The government's contentions in defense of the labor provisions are really disposed of adversely by our decision in theSchechter case. The only perceptible difference between that case and this is that in the Schechter case the federal power was asserted with respect to commodities which had come to rest after their interstate transportation; while here, the case deals with commodities at rest before interstate commerce has begun. That difference is without significance. The federal regulatory power ceases when interstate commercial intercourse ends; and, correlatively, the power does not attach until interstate commercial intercourse begins. There is no basis in law or reason for applying different rules to the two situations. No such distinction can be found in anything said in the Schechter case. . . . A reading of the entire opinion makes clear, what we now declare, that the want of power on the part of the federal government is the same whether the wages, hours of service, and working conditions, and the bargaining about them, are related to production before interstate commerce has begun, or to sale and distribution after it has ended.

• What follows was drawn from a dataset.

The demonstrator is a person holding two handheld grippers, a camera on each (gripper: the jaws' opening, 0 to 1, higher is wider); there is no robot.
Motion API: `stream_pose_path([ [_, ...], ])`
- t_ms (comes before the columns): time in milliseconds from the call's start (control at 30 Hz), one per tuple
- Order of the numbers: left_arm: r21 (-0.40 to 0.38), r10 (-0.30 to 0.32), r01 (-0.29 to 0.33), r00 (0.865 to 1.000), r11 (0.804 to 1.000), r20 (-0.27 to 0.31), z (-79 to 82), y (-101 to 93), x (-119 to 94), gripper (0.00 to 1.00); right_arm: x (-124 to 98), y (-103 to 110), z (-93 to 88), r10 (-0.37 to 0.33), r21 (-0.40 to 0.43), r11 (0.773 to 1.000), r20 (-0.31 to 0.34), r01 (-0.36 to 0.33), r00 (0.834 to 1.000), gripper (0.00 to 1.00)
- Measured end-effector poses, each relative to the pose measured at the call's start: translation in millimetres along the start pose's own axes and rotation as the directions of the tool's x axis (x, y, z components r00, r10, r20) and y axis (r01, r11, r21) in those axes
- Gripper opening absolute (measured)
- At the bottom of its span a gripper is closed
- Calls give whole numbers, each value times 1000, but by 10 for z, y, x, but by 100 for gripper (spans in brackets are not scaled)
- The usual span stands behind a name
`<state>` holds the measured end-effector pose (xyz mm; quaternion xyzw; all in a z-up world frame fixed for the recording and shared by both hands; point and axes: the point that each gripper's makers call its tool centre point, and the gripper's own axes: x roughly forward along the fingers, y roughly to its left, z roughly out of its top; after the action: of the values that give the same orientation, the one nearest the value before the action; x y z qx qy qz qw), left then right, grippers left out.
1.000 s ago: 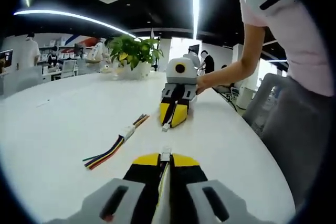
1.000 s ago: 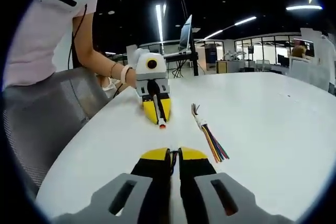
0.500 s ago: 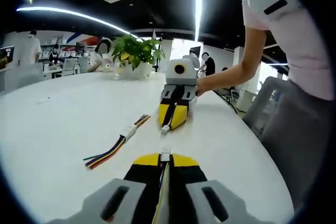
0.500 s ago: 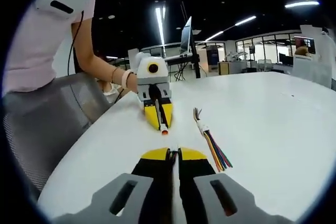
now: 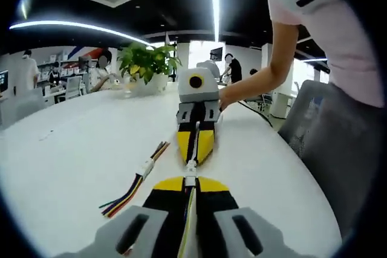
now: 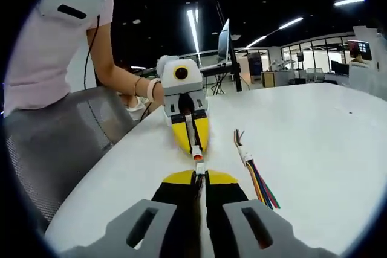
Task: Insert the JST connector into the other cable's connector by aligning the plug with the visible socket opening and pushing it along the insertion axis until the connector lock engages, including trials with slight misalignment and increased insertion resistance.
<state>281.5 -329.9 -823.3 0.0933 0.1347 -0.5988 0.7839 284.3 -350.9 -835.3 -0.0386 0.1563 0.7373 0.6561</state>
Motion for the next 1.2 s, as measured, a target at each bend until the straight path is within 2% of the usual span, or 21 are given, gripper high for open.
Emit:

MR. JUSTICE CARDOZO (DISSENTING . . . ).

I am satisfied that the act is within the power of the central government in so far as it provides for minimum and maximum prices upon sales of bituminous coal in the transactions of interstate commerce and in those of intrastate commerce where interstate commerce is directly or intimately affected. Whether it is valid also in other provisions that have been considered and condemned in the opinion of the Court, I do not find it necessary to determine at this time. . . .

My vote is for affirmance.

I am authorized to state that MR. JUSTICE BRANDEIS and MR. JUSTICE STONE join in this opinion.